**WHAT THIS TASK INVOLVES**
Make an exact copy of the listing, without images.
+---+
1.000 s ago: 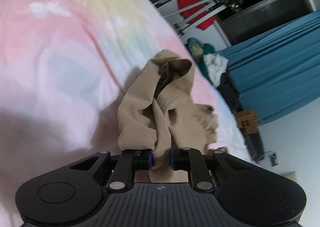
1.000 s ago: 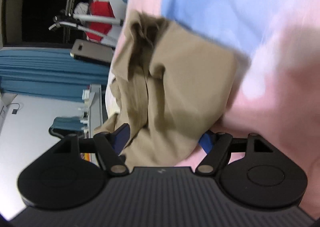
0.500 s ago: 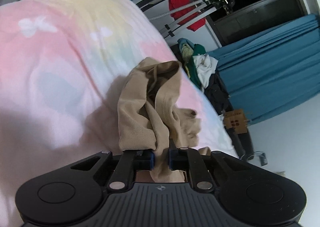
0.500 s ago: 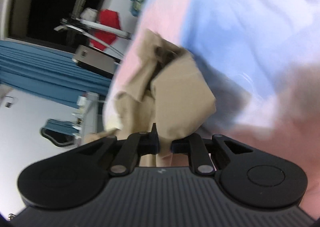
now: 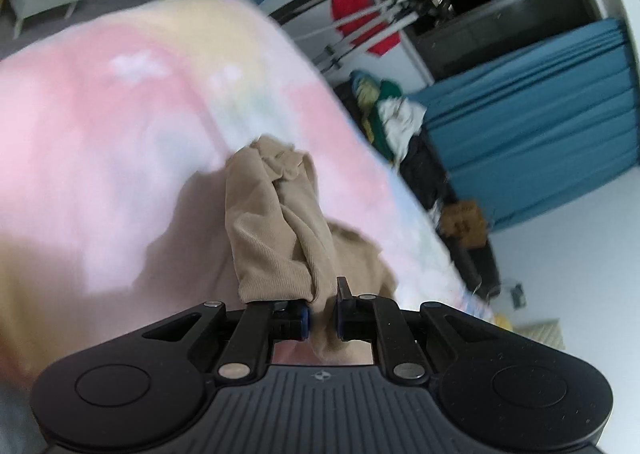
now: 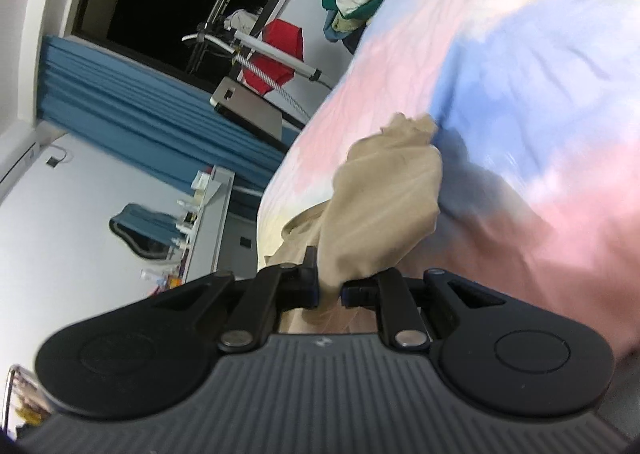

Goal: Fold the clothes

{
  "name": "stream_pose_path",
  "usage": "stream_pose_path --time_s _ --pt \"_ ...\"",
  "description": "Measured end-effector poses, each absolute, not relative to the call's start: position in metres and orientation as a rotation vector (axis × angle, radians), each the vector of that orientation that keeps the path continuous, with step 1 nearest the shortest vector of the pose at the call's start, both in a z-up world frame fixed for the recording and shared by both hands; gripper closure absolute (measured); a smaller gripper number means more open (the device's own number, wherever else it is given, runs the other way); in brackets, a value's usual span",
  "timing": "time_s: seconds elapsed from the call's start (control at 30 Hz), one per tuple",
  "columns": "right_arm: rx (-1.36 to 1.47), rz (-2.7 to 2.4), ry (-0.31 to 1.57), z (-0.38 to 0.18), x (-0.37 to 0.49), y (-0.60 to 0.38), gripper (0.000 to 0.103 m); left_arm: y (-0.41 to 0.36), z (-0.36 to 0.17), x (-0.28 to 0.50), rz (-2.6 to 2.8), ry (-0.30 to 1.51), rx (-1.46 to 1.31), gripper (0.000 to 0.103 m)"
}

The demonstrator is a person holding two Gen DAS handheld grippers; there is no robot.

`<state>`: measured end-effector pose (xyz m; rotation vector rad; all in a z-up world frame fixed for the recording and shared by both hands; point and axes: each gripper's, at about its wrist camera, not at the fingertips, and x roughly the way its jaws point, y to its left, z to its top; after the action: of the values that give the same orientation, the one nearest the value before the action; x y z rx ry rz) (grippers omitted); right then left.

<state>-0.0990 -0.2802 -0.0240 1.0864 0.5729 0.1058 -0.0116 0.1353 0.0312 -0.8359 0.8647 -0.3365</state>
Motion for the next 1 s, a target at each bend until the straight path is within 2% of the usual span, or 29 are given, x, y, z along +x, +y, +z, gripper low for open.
stream_pose_path --time_s 0.13,0.27,0.5,0.63,0.83,1.0 --pt "1.072 0.119 0.563 -0.028 -0.143 -0.269 0.09 0.151 0.022 -0.059 -0.344 0.906 -0.866 0.091" --pt "1.125 0.116 0.55 -0.024 -0.135 -0.27 0.09 0.151 0.029 -0.048 -0.343 0.898 -0.905 0.09" --pt "1.188 0.059 0.564 -0.02 -0.063 -0.285 0.088 0.123 0.043 0.036 -0.316 0.873 -0.939 0.089" --pt "1.218 0.006 0.596 -0.034 -0.011 -0.295 0.088 0.106 0.032 0.098 -0.282 0.892 -0.937 0.089" --pt "1.254 -0.054 0.678 -0.078 0.064 -0.31 0.088 0.09 -0.016 0.18 -0.226 0.937 -0.895 0.088" --pt "1.228 -0.057 0.727 -0.108 0.097 -0.314 0.088 0.085 -0.059 0.217 -0.204 0.98 -0.882 0.088"
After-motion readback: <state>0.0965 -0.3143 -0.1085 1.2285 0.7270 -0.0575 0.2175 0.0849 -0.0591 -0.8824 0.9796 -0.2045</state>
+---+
**ANSWER SPACE**
1.000 s ago: 
1.000 s ago: 
0.500 s ago: 
0.500 s ago: 
now: 
now: 

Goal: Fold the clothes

{
  "name": "stream_pose_path",
  "usage": "stream_pose_path --time_s _ --pt \"_ ...\"",
  "description": "Measured end-effector poses, each absolute, not relative to the call's start: position in metres and orientation as a rotation vector (axis × angle, radians), each the vector of that orientation that keeps the path continuous, with step 1 nearest the shortest vector of the pose at the call's start, both in a z-up world frame fixed for the recording and shared by both hands; gripper closure absolute (measured); a smaller gripper number means more open (the device's own number, wherever else it is given, runs the other way); in brackets, a value's usual span",
  "timing": "time_s: seconds elapsed from the call's start (control at 30 Hz), one per tuple",
  "columns": "right_arm: rx (-1.36 to 1.47), rz (-2.7 to 2.4), ry (-0.31 to 1.57), z (-0.38 to 0.18), x (-0.37 to 0.49), y (-0.60 to 0.38), gripper (0.000 to 0.103 m); left_arm: y (-0.41 to 0.36), z (-0.36 to 0.17), x (-0.28 to 0.50), rz (-2.6 to 2.8), ry (-0.30 to 1.51), rx (-1.46 to 1.31), gripper (0.000 to 0.103 m)"
}

The demonstrator is a person holding two Gen DAS handheld grippers; there is no robot.

`<state>`: measured end-effector pose (xyz m; rotation vector rad; all in a z-up world frame fixed for the recording and shared by both hands; point and axes: each gripper's, at about its wrist camera, not at the fingertips, and x roughly the way its jaws point, y to its left, z to its top; after the action: of the values that give the same orientation, the one nearest the value before the action; x y z rx ry rz) (grippers omitted); right then left.

<state>-0.0990 -0.2802 -0.0240 1.0864 0.5729 0.1058 -0.0116 0.1353 0.0312 -0.8359 0.8647 -0.3365</state>
Motion for the next 1 s, a target at each bend until the straight path is within 2% of the usual span, or 29 are given, x, y, z along +x, +y, +z, gripper low for open.
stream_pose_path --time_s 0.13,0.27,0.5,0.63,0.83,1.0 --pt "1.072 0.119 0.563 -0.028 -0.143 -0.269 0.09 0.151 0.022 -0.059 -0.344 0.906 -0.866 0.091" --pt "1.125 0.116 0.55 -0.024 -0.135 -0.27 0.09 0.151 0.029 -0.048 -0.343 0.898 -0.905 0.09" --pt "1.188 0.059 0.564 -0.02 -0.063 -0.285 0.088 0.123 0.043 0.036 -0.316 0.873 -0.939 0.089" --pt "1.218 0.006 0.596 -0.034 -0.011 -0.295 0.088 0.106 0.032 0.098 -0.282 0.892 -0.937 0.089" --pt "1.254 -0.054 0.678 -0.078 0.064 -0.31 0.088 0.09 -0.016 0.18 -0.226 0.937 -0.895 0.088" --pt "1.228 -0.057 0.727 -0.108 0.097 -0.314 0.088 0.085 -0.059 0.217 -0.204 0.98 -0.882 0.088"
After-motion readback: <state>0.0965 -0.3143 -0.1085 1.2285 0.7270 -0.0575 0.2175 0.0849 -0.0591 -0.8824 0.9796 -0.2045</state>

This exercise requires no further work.